Klonoff’s scholarship has been cited by numerous courts and commentators, and his expert testimony on class action and attorneys’ fees issues has been relied upon by many judges in high-profile cases, including Deepwater Horizon, VW Clean Diesel, Equifax Data Breach, National Association of Realtors Antitrust Litigation, JUUL Labs Product Liability Litigation, and many others. In addition, he has served as co-counsel for plaintiffs in numerous prominent cases, including (among others) TransUnion v. Ramirez, In re National Prescription Opiate Litigation, Aqueous Film-Foaming Foams Product Liability Litigation, and Social Medial MDL Litigation. He also serves as co-counsel with Ben Crump and Seeger Weiss in medical racism litigation on behalf of the family of Henrietta Lacks.

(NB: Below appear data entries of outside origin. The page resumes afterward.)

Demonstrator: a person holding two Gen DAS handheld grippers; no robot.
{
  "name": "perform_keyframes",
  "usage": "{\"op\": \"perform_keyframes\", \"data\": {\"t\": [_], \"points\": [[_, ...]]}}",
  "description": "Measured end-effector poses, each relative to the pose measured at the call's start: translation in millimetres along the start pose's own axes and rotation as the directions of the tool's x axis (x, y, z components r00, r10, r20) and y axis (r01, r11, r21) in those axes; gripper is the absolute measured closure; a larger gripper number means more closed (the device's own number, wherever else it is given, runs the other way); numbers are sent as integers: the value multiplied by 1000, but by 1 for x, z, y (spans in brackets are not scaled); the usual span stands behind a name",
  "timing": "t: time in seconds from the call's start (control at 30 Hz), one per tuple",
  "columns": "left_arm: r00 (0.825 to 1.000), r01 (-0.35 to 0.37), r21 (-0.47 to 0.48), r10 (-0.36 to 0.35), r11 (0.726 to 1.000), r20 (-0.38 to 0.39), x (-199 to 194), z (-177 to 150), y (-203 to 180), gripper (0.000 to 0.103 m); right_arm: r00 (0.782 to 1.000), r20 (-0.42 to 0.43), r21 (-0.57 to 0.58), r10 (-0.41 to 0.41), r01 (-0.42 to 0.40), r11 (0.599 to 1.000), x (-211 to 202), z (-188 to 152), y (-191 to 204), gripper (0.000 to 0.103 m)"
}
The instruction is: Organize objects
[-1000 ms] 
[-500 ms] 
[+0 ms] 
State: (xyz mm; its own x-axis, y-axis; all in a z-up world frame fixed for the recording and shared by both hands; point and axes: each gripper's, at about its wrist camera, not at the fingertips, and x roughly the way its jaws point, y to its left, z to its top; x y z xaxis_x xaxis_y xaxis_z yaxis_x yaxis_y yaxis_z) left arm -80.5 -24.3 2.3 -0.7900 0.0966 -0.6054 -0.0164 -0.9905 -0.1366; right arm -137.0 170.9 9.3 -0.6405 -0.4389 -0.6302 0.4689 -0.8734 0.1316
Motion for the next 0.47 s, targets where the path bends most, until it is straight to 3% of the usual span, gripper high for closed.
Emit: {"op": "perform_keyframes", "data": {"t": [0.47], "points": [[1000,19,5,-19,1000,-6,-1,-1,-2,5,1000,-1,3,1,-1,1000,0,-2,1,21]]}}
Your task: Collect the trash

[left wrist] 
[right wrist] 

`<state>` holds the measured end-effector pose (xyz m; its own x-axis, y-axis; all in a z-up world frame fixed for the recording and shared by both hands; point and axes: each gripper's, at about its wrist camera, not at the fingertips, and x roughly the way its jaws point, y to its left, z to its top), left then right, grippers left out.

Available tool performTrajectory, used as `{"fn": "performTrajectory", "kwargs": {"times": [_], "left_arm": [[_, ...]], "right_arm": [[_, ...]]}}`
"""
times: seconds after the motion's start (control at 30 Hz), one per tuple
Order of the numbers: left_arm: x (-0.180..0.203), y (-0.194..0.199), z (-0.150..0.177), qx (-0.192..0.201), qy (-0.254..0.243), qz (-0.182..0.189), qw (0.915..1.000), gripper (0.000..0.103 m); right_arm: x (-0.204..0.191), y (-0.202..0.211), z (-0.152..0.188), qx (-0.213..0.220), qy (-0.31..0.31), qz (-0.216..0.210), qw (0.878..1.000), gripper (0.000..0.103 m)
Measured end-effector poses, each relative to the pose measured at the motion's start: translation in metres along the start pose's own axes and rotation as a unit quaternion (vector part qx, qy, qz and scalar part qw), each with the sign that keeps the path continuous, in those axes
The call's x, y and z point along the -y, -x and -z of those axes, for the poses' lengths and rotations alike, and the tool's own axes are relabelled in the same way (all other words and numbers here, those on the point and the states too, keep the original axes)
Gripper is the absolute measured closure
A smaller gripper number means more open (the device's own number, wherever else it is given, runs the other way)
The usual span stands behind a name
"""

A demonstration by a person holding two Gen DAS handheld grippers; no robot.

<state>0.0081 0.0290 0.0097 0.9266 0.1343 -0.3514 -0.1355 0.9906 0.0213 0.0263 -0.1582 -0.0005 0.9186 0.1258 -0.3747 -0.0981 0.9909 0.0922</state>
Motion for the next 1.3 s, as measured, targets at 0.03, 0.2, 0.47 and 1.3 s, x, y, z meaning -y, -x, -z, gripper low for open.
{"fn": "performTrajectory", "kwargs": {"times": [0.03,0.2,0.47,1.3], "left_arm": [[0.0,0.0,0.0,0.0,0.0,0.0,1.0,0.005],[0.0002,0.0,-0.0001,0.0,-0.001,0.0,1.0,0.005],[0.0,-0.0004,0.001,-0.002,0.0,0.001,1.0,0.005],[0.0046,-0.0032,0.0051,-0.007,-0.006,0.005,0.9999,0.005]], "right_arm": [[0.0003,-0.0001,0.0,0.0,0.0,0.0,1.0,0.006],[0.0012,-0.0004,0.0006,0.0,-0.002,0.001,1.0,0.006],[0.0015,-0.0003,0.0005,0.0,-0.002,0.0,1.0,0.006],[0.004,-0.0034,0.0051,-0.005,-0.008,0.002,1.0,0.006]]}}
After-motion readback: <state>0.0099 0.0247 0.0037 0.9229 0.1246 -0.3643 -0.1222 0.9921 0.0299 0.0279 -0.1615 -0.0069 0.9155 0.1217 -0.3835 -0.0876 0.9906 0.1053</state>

Professor Klonoff has received numerous special achievement awards for his service at the Department of Justice. In 1998, Professor Klonoff was a co-recipient of the DC Bar’s Frederick B. Abramson Award for Superior Service to the Community. Between 2003 and 2007 he received multiple teaching awards from the University of Missouri Kansas City. In 2013 Professor Klonoff received the Oregon Consular Corps individual award for international engagement. In 2020, he received Lewis & Clark Law School’s Leo Levenson Award for Excellence in Teaching (the law school’s most prestigious award). In 2025, he received the Oregon State Bar’s Award of Merit, the highest honor awarded by the Oregon Bar, recognizing individuals who have made exceptional contributions to the bench, the bar, and the broader community.

Klonoff regularly appears as a speaker at conferences addressing class actions and federal multidistrict litigation.